Applicable law: This Website, including the Content and Contributed Content and information contained herein, and the provision of Research Services shall be governed by the Securities and Exchange Board of India, laws of the Republic of India and the courts of Chennai, India which shall retain exclusive jurisdiction to entertain any proceedings in relation to any disputes arising out of the same. As such, the laws of India shall govern any transaction completed using this Website.

Information gathered and tracked: Information submitted or collected on the Website or pursuant to the use of the Services is stored in a database. Specifically, we store the username, name, e-mail address, contact number, as submitted or collected on our Website or through the provision of the Research Services. We may use such information to send out occasional promotional materials, including alerts on new Services available, or other promotional and marketing material relating to our clients and customers.

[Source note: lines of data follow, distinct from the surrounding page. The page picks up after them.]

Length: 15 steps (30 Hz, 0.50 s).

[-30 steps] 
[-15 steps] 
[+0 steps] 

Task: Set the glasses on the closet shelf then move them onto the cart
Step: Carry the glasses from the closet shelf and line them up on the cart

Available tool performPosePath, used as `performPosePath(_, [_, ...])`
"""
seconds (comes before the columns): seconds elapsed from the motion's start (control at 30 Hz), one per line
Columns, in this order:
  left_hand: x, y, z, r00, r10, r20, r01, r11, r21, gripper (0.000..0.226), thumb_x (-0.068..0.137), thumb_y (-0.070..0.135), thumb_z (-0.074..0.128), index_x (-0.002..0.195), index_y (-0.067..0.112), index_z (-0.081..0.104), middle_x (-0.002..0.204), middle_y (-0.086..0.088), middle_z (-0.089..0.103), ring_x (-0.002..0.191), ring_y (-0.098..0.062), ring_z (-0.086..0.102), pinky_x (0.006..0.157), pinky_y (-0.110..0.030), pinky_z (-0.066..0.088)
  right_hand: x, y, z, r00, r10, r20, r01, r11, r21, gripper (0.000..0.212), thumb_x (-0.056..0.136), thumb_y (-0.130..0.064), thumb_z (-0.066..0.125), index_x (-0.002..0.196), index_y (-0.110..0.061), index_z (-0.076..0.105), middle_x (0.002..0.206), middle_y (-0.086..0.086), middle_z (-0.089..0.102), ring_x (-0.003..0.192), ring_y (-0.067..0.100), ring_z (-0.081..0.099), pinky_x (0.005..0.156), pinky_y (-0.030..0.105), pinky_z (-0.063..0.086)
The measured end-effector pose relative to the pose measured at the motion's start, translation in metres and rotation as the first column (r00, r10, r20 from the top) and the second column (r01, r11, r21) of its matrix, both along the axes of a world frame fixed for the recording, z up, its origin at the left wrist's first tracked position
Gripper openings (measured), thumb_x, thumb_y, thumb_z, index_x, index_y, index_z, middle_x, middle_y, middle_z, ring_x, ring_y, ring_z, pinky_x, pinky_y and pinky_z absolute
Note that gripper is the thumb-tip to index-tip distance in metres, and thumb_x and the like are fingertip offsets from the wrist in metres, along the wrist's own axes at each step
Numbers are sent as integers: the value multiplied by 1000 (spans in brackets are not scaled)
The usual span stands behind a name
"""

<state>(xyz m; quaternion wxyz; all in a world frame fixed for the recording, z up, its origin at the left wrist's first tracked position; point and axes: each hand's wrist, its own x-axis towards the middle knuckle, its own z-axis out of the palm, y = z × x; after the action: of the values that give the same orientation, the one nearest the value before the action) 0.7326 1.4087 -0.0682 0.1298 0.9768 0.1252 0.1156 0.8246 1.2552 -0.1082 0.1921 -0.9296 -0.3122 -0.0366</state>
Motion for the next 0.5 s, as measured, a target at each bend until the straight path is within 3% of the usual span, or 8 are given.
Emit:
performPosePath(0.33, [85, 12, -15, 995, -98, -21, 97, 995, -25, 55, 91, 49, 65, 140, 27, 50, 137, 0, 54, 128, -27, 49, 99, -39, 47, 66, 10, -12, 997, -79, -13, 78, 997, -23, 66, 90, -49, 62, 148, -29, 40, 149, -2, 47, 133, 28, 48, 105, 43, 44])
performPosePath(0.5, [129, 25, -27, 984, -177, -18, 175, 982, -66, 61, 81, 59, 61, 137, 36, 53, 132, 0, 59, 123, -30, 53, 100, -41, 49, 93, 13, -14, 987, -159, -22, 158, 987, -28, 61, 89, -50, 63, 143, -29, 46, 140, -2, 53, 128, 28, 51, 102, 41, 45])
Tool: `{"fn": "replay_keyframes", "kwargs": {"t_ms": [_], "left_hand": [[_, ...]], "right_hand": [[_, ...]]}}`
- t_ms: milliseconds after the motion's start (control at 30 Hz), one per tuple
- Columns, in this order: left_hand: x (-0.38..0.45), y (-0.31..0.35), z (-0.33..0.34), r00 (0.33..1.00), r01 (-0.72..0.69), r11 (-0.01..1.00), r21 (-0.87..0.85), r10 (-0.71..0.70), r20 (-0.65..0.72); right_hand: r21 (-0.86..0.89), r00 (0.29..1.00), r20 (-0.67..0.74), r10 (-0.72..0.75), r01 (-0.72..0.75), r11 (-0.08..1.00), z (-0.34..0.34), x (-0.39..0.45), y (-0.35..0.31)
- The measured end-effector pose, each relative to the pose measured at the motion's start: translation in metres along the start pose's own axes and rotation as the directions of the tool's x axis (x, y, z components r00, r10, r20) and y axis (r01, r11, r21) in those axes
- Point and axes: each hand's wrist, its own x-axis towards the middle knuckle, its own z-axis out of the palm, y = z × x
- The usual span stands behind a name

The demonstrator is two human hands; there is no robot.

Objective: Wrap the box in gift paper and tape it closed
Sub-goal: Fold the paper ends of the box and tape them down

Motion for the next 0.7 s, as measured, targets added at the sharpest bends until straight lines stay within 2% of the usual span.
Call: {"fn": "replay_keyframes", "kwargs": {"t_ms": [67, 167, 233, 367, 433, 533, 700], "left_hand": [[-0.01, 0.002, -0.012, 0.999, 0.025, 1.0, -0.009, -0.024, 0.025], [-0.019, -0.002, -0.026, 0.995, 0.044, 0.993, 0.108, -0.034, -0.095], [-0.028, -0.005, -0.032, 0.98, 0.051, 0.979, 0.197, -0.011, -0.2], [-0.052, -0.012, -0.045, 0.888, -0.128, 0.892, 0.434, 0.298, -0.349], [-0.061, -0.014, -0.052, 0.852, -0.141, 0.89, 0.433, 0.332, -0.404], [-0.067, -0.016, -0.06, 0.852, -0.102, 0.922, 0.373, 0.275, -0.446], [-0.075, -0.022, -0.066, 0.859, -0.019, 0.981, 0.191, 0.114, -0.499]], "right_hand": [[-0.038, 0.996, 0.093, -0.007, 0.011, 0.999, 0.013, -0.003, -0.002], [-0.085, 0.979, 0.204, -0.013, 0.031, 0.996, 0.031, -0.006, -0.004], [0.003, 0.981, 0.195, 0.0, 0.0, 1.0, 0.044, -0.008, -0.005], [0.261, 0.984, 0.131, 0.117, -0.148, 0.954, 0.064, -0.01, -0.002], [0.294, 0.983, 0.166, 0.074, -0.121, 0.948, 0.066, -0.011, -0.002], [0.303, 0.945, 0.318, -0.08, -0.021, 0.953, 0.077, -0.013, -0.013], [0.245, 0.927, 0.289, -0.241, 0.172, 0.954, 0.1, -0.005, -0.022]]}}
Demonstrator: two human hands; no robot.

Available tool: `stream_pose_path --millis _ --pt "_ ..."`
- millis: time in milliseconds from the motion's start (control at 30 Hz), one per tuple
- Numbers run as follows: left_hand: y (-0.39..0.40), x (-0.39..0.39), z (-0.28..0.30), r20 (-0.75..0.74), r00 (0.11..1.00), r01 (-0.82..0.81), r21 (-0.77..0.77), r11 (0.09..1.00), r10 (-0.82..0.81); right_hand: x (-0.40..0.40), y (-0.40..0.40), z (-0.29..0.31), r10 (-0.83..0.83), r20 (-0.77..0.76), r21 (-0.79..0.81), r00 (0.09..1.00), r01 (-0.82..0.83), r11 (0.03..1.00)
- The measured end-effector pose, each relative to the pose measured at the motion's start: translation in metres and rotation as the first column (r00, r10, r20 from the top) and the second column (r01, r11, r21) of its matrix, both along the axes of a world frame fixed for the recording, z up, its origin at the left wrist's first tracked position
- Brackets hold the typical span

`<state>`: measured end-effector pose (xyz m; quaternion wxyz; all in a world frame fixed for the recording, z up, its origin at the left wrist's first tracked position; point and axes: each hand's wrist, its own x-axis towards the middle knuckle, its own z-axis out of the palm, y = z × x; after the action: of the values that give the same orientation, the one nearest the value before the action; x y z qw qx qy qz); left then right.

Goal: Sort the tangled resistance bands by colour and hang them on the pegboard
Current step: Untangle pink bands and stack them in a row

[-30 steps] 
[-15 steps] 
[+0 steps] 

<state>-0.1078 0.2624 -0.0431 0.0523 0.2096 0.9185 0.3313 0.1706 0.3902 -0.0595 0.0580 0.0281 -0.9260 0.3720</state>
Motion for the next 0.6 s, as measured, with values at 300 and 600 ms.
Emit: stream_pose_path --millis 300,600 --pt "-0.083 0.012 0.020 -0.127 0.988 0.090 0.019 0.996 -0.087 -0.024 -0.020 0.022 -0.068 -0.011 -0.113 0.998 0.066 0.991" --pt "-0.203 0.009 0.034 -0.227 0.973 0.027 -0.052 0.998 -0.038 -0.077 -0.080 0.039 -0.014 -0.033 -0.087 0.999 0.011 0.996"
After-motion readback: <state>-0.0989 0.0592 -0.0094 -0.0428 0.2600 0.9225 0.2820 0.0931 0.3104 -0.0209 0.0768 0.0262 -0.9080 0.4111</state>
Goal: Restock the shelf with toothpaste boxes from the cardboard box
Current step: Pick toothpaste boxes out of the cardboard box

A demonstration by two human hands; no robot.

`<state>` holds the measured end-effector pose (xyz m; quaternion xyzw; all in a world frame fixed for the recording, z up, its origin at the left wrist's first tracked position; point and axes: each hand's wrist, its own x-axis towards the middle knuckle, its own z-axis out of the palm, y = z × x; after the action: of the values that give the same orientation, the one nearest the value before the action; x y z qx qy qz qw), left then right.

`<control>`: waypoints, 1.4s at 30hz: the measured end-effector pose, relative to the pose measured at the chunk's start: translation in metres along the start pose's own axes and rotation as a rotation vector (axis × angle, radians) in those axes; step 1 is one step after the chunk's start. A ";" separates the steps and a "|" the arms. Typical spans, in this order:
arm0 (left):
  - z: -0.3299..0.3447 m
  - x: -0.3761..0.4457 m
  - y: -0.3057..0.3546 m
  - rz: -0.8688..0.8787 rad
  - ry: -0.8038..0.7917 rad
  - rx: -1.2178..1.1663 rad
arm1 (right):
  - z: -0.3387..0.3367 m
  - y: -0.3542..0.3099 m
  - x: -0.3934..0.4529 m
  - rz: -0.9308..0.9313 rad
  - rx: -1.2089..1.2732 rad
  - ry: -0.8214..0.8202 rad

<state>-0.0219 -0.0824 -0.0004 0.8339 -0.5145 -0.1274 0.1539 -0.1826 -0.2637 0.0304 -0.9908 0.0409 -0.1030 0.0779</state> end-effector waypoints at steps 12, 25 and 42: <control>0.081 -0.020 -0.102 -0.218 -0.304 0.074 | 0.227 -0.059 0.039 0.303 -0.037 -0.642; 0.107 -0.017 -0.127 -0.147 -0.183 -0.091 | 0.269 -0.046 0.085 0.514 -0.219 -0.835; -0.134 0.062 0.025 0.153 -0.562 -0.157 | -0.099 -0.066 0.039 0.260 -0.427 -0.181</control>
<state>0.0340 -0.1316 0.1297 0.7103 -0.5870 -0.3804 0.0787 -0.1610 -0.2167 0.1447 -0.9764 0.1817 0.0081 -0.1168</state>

In accordance with the Information Technology Act 2000, the name and the details of the Grievance Officer at PrimeInvestor is provided below:

Mr. Srikanth Meenakshi
PrimeInvestor Financial Research Pvt. Ltd., Registered office: 659, 4th Avenue, D-Sector, Anna Nagar Western Extension, Chennai 600 101.
Email: [email protected]

11. Mandatory notice:

Clients shall be requested to go through Do’s and Don’ts while dealing with RA as specified in SEBI master circular no. SEBI/HO/MIRSD-POD-1/P/CIR/2024/49 dated May 21, 2024 or as may be specified by SEBI from time to time.

12. Optional Centralised Fee Collection Mechanism:

SEBI has operationalized a centralized fee collection mechanism for IA and RA. Under this mechanism, clients shall pay fees to IAs/RAs through a designated platform/portal administered by a recognized Administration and Supervision body. This is an optional mechanism for the registered entities. At this time, PrimeInvestor has opted out of this fee collection mechanism. Therefore, all subscription payments for the Research Services will be through the modes as specified in Clause 5 of these Terms.